A note is struck; the painter stands on a stage. Rapt in concentration, his thoughts linger for a moment between the primed canvas and the music. Then Sebastian Heiner reaches for a brush. He dips it into the white bucket of paint and, with quick strokes, sketches a figure whose existence is only short-lived. Later in the process, before the eyes of those in the audience, its contours will vanish under layers of paint, covered over by strokes made with a brush or twig broom. In between, the artist even uses his arm as a painting tool or fly swatter.

What endures is communing with people born of remembrance, childhood forms, and literary or historical figures, which populate the artistic subconscious. We don’t know these people, but we are moved by the struggle they appear in, boldly painted over, destroyed, and showing through here and there. Perhaps this happens because as the artist wrestles with the visual matter he incites in viewers their own remembered encounters with individuals past and present.

Within a few minutes, Sebastain Heiner brings to the stage the same productive chaos that usually dominates his studio: enlivened battles of color to which the people in the audience are gladly eye-and-ear witnesses to, while music spurs the artist on, tames and enraptures him, and allows him to pause; while painting pushes forward in an improvised choreography. Vermillion, cadmium, and rose-madder tones slurp so sonorously from the tubes of paint that their harmony, in the plural of tube and tuba, seems as self-evident as their shared origin in the Latin word tubus (pipes), or in Wassily Kandinsky’s synchronism: «Vermillion sounds like the tuba, and a parallel can be drawn to powerful drumbeats.» (Kandinsky, Über das Geistige in der Kunst, Bern 1952, 10th edition 1980, p. 101)

Since 2009, Sebastian Heiner occasionally leaves the private sphere of the studio and, together with musicians, proceeds to a public space. The series «Appuntamento in vier Sätzen» (Appuntamento in four movements) kicked off with the Ekles Duo in the FLUXUS+ museum in Potsdam, a rendezvous with a lab character. Especially for the painter, who normally presents only the results of his work in public: the finished painting created in the seclusion of the studio.

In the painting-music performances, the artist subjects himself to the physical-emotional excitement of the live situation. «The pressure created here forces you to give everything you’ve got every second,» says Sebastian Heiner. While the immediacy of the action intensifies sensitivity on the one hand, painting coram publico involves the risk of exposing part of one’s own vulnerability and, not least of all, the possibility of failing in public on the other.
For as opposed to the classic performance, the focus is not on the ephemeral process, but rather on the lasting image.

Unlike the painting actions of the Gutai artists and Nouveaux Réalistes of the 1950s and 1960s, Sebastian Heiner is not at all concerned with destroying traditional forms, but rather with an alchemistic process, which considers the experimental dialogue between New Music and ‘conservative’ painting, and innovatively searches the depths of possible means of expression within the medium.

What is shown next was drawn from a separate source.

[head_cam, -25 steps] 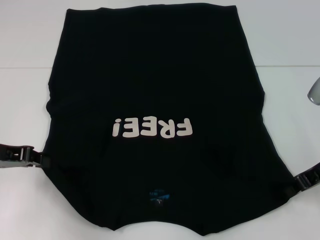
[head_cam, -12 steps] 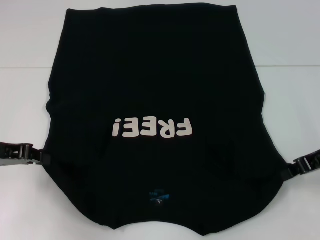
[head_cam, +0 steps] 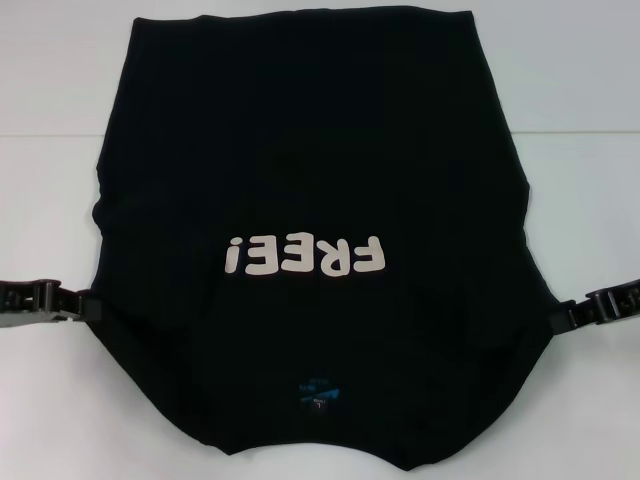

Sebastian Heiner’s art evolves from a finely balanced synthesis of conscious decision-making and aleatorics. However, the color masses and crevasses of its abstract forms and structures offer no concrete support. In this sense, they reveal a certain relationship to music, which recognizes «no concrete bond,» and whose «creation and passing represent the highest form of abstraction» (Karin von Maur «Vom Klang der Bilder», Munich/London/NY 1999, S.8) for the artist. Nor do the titles offer any support. They orbit and evoke conditions, emotions and desires; they point to invisible elements and, instead of clarifying, they constantly bring up questions.

Yet the painting-music performances by no means search for answers in the dialogues of music and painting in the permeability of tone color and color combinations. The paintings illustrate musical art no more than the music merely underscores the dramaturgy of the painting process. Instead, the performances are about mutual penetration and the improvised searching of depths, in which the respective art forms surpass the intrinsic categories and boundaries.

For the artist, the spectrum of aleatoric moments expands when he notices musical tones wandering through the space, or coughing and whispering in the audience. The musicians reflect the color combination – sometimes in harmony with it, sometimes in contrast – grasping color’s materiality in counterpoint while letting themselves be inspired or challenged by cadences: by the raging (drum) beats of a twig broom or the repose of a delicate smearing gesture.

But the sound of music in the space also forms a kind of protection. For the duration of the performance, the sound waves surrounding the artist and what occurs on the canvas seem to position themselves like the ‘fourth wall,’ an invisible wall. Naturally, this is invisible because the nature of music is an immaterial one. This immaterial character is what the painter opposes the materiality of color with – sometimes even reaching the first row in the audience.

The music creates, as it were, a connection between the artists and spectators because of the shared listening experience. Watching simultaneously how a painting is created, and listening simultaneously to how musical and visual worlds communicate with one another, moves the painting-music performances into the vicinity of a synaethesic experience. One can hear art and see music.